By November 7, 2018 No Comments

Mining.com recently reported that to increase the volume of ore transported at its Brucutu mine by 26 percent, Brazil’s Vale – the world’s No.1 iron ore miner – is making its truck fleet fully autonomous next year.

By early 2019, Vale expects to use Caterpillar 793F driverless trucks, which will be controlled by computer systems, GPS, radar and artificial intelligence using Cat’s technology.

In addition to hauling the payload from source to destination, in coordination with various stops around the mine, the technology used in the trucks can identify obstacles and changes that were not foreseen in the path determined by the control centre. Upon detecting any risks, the equipment will shut down until the path is clear. The safety system is able to detect objects such as large rocks and other trucks and also any people who are in the vicinity of the road.

According to Lucio Cavalli, Ferrous Planning and Development Director, autonomous trucks have not only proven to be more efficient than man-operated ones, but also safer.

The adoption of autonomous trucks at Brucutu is expected to reduce fuel consumption by more than 10 percent.

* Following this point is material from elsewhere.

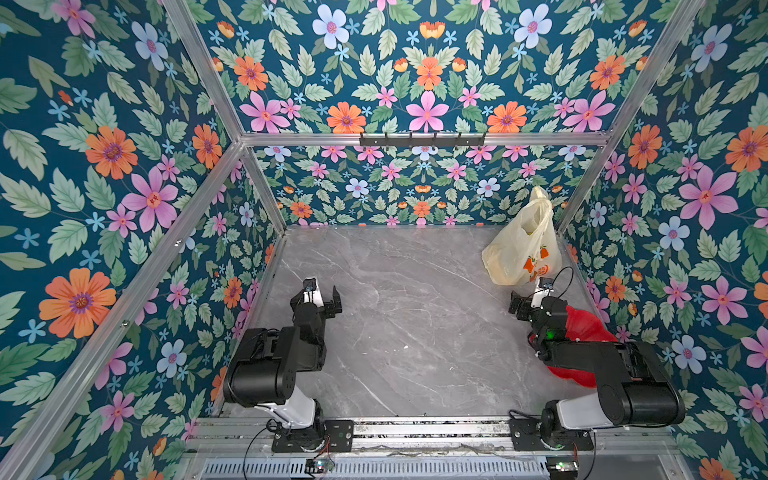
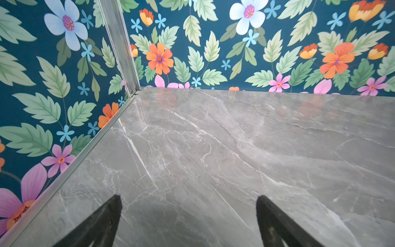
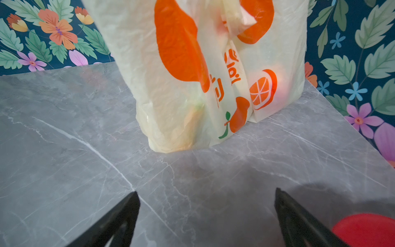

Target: Take the fake fruits out of the plastic bag

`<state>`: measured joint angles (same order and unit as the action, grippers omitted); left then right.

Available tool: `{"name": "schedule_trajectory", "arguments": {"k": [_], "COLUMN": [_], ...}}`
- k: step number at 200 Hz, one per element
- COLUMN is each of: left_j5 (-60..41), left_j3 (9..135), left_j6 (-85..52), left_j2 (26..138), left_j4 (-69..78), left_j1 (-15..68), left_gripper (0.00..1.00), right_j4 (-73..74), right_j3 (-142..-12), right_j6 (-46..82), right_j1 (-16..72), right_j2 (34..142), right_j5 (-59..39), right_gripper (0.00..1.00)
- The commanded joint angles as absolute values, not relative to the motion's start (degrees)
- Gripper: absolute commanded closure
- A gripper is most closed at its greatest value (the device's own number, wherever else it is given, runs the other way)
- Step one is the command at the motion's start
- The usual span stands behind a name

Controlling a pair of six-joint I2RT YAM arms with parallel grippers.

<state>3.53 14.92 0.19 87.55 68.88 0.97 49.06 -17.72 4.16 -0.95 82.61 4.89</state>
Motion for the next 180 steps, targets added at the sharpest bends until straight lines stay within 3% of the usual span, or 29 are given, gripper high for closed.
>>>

Maintenance costs should fall by another 10 percent and off-road truck tires, which cost up to $40,000, are expected to have 25 percent less wear.

“The overall gains translate into a 15 percent increase in equipment life, reducing investments in new acquisitions and reducing carbon dioxide emissions at the same time,” Cavalli said.

For large industrial operations, ensuring safety is paramount. To ensure the success of this deployment of autonomous vehicles, security must be a primary consideration. But many industrial companies rely on centralized security architectures, which are challenged to defend against intrusion at every endpoint, application and user. These security architectures create single points of failure: once malware exploits a vulnerability, a company’s entire operation is in jeopardy. Because autonomous driving software relies on accurate data, the operation needs to secure both peer-to-peer and edge-to-center data exchange.

To protect autonomous vehicle software, and ensure data integrity and privacy, companies need decentralized security technology deployed at the edge (and across all edges) that avoids single points of security failure by delivering robust, resilient and self-healing protection.

The Xage Security Fabric accelerates deployment and builds trust by tightly controlling data exchange across the entire multi-vendor, multi-device environment. With Xage, operators can protect their infrastructure by managing user and device identities, passwords, keys, credentials, and access control policies across distributed assets and applications used by the operation. To ensure data integrity and privacy, Xage Security Fabric builds operational fingerprints for all participants in the data exchange, provides end-to-end integrity and privacy as data is exchanged, and controls access based on managed identities of humans and machines.